• [PROBLEM] The answer must consist of every line from the data that holds "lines".

• [EXTRACTED ENTRIES]
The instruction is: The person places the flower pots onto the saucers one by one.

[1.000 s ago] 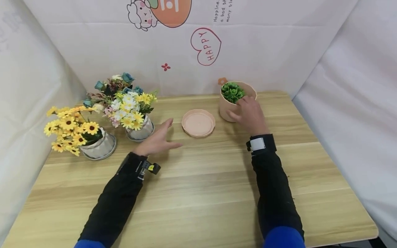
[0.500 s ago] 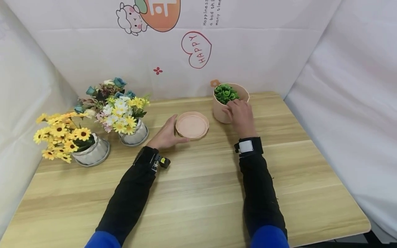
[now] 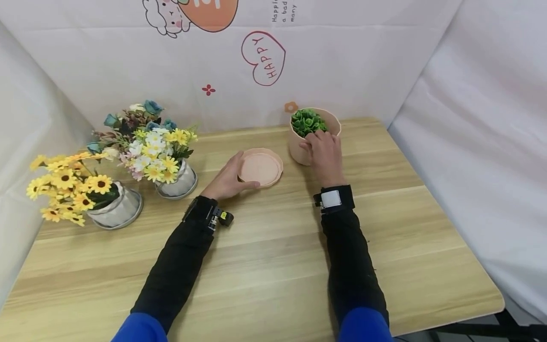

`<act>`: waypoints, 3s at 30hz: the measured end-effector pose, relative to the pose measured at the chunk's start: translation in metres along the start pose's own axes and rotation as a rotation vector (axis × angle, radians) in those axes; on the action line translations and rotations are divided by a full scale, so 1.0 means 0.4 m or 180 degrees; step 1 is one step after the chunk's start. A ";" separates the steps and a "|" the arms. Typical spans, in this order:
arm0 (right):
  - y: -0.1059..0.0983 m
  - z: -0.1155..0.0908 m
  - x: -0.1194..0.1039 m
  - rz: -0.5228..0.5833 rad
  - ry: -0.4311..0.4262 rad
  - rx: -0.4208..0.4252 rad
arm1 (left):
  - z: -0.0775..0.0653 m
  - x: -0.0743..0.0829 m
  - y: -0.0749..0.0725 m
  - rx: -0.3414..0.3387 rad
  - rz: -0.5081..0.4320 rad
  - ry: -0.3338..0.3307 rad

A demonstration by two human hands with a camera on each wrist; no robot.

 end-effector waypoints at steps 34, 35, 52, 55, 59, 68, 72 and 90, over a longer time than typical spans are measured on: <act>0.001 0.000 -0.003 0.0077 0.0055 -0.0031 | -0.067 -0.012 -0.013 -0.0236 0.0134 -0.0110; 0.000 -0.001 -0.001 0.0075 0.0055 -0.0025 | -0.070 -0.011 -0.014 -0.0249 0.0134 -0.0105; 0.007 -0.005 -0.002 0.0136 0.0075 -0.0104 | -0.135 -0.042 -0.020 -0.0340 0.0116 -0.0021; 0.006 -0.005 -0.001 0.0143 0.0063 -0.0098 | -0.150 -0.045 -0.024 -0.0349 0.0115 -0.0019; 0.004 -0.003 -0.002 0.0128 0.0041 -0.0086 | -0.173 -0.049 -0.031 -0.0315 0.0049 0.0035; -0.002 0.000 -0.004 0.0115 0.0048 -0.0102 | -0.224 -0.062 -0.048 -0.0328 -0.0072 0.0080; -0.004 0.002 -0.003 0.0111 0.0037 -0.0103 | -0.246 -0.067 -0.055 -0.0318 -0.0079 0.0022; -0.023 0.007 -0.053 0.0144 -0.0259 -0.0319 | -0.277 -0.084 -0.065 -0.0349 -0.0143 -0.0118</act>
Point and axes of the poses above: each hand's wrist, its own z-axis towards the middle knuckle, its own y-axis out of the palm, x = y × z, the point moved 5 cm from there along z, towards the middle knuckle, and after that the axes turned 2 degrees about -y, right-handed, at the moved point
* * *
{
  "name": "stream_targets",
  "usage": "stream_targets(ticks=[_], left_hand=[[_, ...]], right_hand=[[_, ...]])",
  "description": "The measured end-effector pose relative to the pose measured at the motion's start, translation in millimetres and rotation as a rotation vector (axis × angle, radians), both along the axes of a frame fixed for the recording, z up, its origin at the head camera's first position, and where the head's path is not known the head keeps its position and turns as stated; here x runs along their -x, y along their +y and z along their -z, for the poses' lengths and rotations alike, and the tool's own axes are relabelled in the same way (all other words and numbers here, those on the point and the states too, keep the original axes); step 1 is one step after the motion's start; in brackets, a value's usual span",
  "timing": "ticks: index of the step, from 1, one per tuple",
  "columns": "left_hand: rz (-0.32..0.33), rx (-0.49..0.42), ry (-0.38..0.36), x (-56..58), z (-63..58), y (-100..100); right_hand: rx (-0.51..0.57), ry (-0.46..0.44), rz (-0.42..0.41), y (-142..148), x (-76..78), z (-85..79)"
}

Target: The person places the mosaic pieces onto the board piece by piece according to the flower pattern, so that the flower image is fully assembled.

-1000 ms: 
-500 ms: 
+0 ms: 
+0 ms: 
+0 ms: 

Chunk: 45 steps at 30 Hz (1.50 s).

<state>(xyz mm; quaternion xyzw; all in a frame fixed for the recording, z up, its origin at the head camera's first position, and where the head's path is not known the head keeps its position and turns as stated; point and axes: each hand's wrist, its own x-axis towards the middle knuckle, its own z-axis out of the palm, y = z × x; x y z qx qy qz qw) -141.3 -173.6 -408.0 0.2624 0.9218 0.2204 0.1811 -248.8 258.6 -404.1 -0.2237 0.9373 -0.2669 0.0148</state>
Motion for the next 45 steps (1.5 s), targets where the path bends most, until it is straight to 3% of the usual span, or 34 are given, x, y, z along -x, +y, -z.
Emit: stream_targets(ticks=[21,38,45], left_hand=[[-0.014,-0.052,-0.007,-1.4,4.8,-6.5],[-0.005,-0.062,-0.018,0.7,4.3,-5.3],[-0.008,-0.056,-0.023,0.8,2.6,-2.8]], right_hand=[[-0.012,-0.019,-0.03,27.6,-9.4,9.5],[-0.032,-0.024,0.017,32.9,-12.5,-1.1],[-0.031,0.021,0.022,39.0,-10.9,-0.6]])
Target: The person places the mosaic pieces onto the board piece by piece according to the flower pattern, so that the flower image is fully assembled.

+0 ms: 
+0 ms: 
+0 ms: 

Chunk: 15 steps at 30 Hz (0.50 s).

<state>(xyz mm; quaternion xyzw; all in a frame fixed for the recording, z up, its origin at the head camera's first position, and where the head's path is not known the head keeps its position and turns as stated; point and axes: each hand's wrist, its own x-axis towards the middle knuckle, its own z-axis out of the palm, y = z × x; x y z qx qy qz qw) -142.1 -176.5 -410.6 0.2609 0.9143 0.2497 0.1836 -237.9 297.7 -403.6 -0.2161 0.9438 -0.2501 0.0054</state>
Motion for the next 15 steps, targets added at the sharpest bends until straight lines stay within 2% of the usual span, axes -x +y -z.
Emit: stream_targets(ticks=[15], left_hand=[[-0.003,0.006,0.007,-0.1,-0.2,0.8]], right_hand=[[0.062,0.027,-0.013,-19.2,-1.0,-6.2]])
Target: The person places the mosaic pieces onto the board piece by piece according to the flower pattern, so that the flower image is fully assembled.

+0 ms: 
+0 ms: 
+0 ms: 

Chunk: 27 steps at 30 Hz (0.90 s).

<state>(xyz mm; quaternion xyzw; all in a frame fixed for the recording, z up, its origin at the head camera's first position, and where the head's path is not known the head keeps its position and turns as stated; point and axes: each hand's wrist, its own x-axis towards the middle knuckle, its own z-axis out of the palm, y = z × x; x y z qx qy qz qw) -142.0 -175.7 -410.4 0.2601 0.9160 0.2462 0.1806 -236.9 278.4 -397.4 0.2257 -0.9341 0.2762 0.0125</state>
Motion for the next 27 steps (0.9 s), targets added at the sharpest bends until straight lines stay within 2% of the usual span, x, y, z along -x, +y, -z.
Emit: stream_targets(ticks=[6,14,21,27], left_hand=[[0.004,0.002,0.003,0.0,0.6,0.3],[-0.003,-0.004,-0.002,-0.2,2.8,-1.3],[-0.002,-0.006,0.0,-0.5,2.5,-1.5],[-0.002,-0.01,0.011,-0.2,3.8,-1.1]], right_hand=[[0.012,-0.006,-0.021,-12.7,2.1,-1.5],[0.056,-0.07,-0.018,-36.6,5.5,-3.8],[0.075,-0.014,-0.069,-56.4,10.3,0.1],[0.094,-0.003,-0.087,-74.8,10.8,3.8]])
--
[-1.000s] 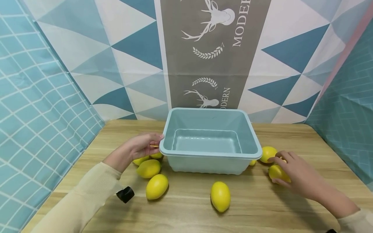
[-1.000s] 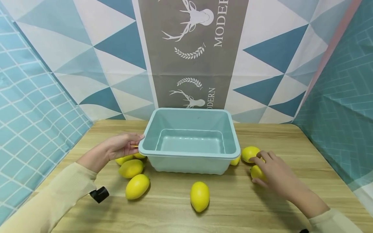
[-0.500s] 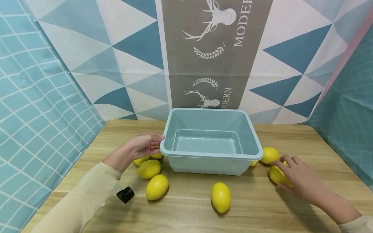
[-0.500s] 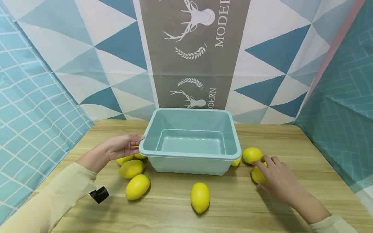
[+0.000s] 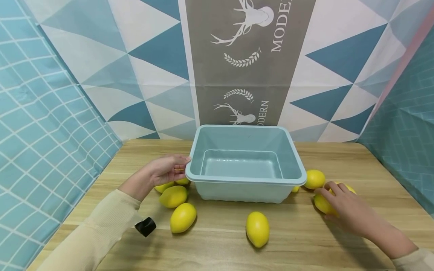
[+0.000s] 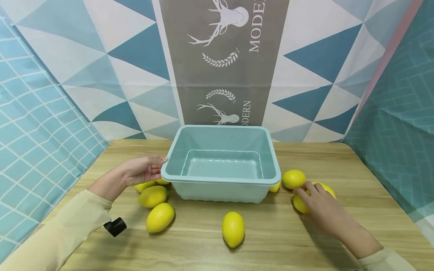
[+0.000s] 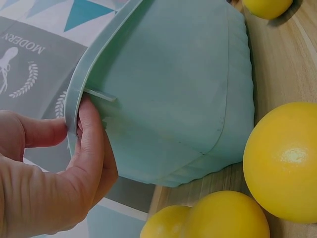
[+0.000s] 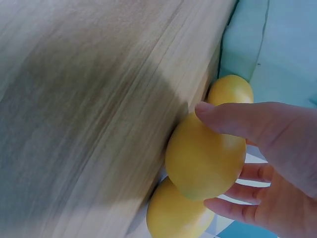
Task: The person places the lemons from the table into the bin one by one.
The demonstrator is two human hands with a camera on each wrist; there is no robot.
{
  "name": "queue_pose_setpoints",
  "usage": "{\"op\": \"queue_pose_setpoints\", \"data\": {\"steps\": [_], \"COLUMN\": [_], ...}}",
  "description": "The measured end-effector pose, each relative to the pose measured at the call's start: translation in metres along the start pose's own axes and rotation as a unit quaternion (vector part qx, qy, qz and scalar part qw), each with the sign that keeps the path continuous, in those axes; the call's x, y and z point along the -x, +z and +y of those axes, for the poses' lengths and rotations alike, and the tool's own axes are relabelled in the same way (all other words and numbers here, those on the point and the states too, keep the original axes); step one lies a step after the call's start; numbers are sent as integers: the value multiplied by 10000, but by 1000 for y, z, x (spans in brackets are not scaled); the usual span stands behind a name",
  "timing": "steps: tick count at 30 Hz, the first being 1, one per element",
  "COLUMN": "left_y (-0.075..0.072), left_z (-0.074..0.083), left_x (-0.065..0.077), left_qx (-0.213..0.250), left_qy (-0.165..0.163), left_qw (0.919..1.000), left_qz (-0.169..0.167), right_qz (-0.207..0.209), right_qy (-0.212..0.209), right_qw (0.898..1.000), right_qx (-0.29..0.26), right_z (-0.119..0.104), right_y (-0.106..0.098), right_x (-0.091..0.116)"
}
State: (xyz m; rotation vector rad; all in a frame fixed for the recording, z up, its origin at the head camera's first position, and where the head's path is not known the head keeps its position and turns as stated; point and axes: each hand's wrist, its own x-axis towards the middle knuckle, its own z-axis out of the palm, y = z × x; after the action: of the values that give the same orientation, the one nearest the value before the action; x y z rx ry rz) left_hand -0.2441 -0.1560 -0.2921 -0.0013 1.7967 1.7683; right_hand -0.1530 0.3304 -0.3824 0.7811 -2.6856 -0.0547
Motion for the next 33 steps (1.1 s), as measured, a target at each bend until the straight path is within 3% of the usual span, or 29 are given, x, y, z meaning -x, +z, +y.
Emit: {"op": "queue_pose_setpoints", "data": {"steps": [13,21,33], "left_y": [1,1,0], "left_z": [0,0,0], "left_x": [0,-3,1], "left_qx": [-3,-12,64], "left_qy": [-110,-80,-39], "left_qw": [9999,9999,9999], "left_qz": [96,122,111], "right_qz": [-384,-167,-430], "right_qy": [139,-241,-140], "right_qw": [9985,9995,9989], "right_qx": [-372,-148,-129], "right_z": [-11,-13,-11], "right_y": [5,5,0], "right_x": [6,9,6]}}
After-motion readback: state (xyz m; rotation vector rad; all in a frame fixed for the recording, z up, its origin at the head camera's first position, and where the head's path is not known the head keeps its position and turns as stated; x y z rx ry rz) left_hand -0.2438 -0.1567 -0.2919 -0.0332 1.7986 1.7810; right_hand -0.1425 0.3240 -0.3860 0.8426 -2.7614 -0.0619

• [RESPONSE TO THE TASK]
Motion for the next 15 steps, targets added at the sharpest bends until straight lines stay within 2% of the usual span, axes -x +y -z.
Motion for the next 27 steps (0.9 s), targets added at the sharpest bends until straight lines stay within 2% of the usual span, x, y, z along -x, +y, -z.

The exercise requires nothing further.